Coluna Geremias Pignaton: Bia, Lia e o Exame de Fezes
Bia e Lia eram jovens amigas inseparáveis. Conterrâneas nascidas na mesma cidadezinha do interior, foram para a capital do estado cursar a faculdade de educação física. Viveram sempre muito próximas, sem nunca haver qualquer motivo que abalasse os fortes laços da amizade.
Após se formarem, souberam que em Brasília precisavam muito de profissionais professores da área, com salário bem superior às demais unidades da federação, e decidiram tentar a vida na novíssima sede da república. No início, foi uma aventura recheada de incertezas. A capital federal tinha pouco mais de dez anos de fundação. Começaram dando aulas em pequenas escolas particulares, enquanto aguardavam abertura de concurso público para a Fundação Educacional do Distrito Federal. Viveram em casa de pensão e enfrentavam as difíceis linhas de ônibus para os deslocamentos na cidade planejada para o uso do automóvel. Dinheiro contadinho para o básico do básico.
O concurso saiu e elas foram aprovadas. Tiveram que enfrentar toda a burocracia para assumirem o cargo de professoras do ensino público, inclusive exames de saúde, que comprovassem a integridade física e psicológica.
Chegou o dia em que necessitavam fazer um exame de fezes.
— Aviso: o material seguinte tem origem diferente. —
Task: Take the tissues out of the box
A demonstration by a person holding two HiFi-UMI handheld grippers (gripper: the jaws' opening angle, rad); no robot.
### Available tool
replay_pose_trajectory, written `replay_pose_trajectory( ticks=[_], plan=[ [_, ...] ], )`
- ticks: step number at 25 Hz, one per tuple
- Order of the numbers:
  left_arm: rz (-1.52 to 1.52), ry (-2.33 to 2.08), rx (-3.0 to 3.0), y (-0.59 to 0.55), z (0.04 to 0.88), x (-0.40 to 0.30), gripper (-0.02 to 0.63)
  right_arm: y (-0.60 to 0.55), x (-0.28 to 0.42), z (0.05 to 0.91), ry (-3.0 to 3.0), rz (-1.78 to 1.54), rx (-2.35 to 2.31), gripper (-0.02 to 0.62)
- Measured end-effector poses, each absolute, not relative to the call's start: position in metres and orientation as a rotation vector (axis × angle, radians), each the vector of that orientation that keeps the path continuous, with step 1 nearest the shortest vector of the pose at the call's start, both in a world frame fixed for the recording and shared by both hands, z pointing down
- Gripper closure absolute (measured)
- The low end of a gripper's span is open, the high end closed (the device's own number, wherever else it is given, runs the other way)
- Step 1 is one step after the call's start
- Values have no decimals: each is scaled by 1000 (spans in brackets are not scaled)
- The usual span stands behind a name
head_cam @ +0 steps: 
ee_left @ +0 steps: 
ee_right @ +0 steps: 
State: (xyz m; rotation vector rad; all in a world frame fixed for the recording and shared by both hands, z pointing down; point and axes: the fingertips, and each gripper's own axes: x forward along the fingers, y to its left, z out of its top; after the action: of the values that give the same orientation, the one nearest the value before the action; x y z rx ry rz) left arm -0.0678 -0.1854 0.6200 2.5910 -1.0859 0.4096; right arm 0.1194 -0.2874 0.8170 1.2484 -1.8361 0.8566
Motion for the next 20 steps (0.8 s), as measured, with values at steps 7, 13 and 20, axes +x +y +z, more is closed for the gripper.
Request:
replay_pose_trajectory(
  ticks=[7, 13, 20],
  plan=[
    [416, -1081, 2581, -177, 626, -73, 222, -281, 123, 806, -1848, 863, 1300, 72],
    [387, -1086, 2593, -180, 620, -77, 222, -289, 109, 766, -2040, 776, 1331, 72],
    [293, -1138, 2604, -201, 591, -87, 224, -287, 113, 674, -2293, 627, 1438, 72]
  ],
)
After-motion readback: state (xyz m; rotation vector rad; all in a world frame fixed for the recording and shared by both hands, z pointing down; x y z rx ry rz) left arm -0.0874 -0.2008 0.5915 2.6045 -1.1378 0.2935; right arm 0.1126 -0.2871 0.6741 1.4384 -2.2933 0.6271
Tinham que levar um potinho cheio de material a um laboratório credenciado pelo governo do Distrito Federal. Bia conseguiu o material com facilidade e abundância, porém, Lia não. Ela tinha uma prisão de ventre crônica que impossibilitou a coleta. O dia era fatal, tinham que levar o potinho naquela manhã.
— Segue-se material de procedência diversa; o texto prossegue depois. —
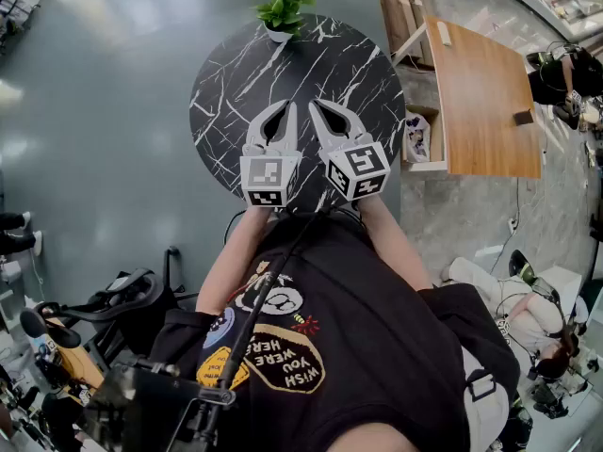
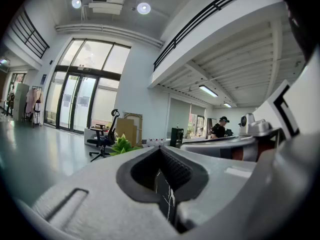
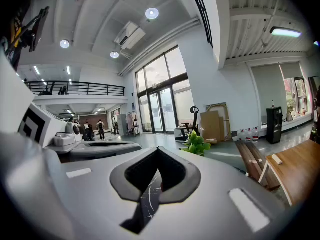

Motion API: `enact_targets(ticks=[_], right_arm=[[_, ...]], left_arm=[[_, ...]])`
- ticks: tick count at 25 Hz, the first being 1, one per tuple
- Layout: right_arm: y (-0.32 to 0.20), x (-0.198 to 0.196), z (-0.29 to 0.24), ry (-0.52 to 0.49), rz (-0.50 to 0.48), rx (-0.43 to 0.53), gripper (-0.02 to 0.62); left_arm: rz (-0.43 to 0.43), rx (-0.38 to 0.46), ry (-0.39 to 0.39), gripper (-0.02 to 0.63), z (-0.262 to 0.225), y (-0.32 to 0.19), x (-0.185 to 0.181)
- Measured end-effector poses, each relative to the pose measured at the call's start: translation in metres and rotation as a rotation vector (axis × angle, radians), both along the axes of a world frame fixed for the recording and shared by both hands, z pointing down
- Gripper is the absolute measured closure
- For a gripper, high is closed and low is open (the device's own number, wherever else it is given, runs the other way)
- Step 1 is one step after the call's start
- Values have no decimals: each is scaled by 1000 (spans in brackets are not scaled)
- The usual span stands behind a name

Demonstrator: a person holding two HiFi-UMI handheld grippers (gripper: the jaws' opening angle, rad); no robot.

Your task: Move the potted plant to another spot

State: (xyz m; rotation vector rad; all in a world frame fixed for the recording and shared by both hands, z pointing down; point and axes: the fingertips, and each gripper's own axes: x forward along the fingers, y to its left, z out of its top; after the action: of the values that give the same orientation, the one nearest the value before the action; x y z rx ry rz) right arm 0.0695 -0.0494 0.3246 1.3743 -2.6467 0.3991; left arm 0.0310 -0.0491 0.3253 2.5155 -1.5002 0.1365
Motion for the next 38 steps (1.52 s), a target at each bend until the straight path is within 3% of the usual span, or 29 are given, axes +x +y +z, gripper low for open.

A fraude do exame foi a solução mais adequada. A própria Bia sugeriu que Lia enchesse seu potinho com a sobra do material dela. Era uma pequena falsidade ideológica, que não seria notada pela junta avaliadora.
Resultado: Lia foi aprovada no exame de fezes. Bia, a fornecedora do material, foi reprovada. No seu resultado apareceu uma verminose rara, provavelmente adquirida na região do Vale do Rio São Francisco durante uma participação no antigo Projeto Rondon.
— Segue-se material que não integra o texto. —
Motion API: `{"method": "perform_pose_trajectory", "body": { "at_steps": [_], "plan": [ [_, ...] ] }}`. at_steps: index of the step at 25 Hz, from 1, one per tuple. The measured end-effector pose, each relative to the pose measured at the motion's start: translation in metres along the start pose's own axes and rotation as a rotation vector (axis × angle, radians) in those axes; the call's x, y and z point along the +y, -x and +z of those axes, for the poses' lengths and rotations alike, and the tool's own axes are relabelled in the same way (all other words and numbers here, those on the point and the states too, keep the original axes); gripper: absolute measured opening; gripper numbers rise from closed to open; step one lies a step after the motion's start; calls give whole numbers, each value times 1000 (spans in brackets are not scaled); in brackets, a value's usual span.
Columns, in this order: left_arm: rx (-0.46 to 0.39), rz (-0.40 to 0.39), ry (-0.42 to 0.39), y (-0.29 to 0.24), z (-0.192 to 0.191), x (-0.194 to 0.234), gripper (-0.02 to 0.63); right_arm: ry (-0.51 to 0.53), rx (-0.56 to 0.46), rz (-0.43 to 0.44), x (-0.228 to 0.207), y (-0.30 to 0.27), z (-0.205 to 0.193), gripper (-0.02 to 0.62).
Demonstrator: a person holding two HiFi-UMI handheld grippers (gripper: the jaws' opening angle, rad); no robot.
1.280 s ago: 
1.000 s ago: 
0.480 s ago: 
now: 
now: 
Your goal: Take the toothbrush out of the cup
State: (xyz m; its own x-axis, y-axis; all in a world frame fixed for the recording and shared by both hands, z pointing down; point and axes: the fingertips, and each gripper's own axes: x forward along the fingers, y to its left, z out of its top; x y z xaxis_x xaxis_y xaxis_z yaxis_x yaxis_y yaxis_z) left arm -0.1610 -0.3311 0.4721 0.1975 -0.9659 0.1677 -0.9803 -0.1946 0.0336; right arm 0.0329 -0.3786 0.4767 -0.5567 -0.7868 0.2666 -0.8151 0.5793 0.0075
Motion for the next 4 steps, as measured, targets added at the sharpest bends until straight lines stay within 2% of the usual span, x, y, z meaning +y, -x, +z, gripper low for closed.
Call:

Bia ficou muito contrariada, quase desesperada. Precisaria fazer um tratamento prolongado de um mês e repetir o exame. Isso atrasaria, como de fato atrasou, seu início no novo trabalho.
Hoje, Bia e Lia, entradas na terceira idade, continuam a bela amizade desde a infância e recordam, às risadas, dessa falsidade ideológica de merda que cometeram na juventude.